> **DIRECTIONS**
From the listing below, return every line with the string "yellow" in it.

> **DATA FOR THIS TASK**
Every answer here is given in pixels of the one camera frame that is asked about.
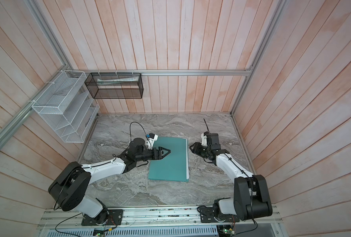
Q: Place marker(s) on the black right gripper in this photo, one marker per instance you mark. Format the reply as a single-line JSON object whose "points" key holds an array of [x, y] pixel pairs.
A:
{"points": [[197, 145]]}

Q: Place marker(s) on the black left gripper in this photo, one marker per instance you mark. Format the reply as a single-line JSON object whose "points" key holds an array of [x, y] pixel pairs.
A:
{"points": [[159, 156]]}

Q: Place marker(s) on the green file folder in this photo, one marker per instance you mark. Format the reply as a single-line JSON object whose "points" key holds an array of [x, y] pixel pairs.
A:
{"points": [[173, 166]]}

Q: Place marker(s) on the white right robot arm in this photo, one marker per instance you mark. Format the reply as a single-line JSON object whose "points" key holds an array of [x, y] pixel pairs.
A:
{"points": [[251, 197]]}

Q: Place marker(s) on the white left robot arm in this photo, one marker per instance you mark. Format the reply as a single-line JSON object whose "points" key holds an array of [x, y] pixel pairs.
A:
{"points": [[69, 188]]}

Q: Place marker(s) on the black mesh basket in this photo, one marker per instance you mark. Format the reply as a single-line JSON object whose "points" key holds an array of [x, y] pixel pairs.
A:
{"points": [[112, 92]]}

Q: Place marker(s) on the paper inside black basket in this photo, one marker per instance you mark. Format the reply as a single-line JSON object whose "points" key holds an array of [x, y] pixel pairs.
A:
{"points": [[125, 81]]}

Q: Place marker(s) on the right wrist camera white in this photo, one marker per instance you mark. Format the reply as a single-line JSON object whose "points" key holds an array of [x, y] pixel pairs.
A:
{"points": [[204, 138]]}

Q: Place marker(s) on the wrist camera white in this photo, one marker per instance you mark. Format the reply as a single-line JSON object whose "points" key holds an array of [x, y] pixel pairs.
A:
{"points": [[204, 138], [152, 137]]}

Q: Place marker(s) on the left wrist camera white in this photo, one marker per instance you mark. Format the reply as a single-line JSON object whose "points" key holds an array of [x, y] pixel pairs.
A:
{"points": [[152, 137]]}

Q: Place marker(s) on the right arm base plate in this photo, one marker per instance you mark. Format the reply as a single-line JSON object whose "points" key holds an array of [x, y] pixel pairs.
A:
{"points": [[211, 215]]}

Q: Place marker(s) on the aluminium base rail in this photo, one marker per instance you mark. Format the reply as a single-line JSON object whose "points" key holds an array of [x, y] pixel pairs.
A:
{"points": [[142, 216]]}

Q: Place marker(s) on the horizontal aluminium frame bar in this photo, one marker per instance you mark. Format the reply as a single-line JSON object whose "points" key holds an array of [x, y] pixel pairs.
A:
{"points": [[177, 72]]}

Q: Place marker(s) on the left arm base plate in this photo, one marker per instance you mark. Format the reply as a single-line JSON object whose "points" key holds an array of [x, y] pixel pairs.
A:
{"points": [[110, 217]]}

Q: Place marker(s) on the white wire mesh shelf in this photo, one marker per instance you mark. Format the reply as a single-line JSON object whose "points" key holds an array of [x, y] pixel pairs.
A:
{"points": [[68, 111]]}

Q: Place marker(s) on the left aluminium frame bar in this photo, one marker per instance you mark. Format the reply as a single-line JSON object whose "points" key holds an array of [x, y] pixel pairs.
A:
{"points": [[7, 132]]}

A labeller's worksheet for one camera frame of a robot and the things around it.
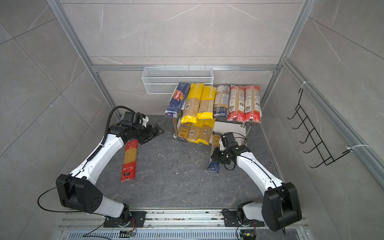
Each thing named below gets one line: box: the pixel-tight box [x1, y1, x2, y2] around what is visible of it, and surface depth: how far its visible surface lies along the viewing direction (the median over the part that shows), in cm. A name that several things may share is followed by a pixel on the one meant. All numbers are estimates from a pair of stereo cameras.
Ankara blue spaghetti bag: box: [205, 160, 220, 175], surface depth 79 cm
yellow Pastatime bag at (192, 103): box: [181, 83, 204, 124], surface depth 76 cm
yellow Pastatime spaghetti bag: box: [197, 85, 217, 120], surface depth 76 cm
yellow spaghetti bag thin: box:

--

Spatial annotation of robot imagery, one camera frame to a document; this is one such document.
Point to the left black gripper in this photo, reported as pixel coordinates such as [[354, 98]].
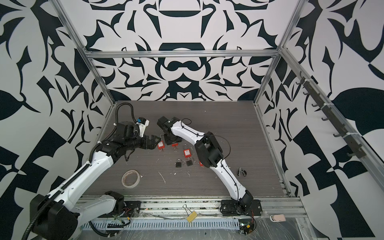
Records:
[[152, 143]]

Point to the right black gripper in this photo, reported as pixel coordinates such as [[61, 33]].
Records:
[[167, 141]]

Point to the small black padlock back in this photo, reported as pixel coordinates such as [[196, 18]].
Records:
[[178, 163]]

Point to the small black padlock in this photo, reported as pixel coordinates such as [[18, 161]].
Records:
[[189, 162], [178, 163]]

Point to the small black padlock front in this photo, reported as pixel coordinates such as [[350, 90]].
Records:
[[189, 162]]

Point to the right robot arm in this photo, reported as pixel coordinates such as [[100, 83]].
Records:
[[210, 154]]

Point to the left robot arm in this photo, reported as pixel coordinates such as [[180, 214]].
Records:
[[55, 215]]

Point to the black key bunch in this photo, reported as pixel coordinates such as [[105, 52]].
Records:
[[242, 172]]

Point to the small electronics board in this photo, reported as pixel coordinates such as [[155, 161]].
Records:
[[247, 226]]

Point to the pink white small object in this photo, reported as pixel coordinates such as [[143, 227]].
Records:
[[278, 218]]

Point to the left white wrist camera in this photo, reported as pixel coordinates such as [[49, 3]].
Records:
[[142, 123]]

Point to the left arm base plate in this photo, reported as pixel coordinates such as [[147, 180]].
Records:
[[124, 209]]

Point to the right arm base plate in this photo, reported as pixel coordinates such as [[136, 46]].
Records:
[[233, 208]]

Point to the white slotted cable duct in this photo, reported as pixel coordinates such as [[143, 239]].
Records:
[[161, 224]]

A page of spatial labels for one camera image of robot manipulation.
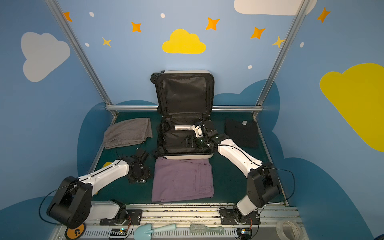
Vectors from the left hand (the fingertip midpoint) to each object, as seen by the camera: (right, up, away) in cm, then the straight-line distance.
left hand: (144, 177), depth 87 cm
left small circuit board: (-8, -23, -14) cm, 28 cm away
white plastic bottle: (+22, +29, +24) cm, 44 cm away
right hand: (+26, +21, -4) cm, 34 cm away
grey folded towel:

---

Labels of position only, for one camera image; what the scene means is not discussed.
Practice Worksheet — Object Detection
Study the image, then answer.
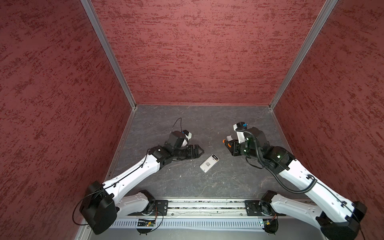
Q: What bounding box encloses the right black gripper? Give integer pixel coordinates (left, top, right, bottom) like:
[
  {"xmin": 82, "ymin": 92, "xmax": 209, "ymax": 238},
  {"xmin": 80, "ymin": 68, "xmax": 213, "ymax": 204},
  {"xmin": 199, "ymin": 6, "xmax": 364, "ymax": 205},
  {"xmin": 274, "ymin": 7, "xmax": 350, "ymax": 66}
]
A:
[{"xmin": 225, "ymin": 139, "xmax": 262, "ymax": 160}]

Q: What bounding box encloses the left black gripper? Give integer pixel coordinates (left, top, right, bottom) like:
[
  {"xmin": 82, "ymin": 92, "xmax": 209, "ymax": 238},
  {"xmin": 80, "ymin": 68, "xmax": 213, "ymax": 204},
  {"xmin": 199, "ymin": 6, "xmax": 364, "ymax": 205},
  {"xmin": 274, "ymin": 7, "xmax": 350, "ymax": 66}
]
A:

> **SOLUTION FOR THIS EXERCISE**
yellow Pastatime bag at (192, 103): box: [181, 83, 204, 124], surface depth 76 cm
yellow Pastatime spaghetti bag: box: [197, 85, 217, 120], surface depth 76 cm
yellow spaghetti bag thin: box:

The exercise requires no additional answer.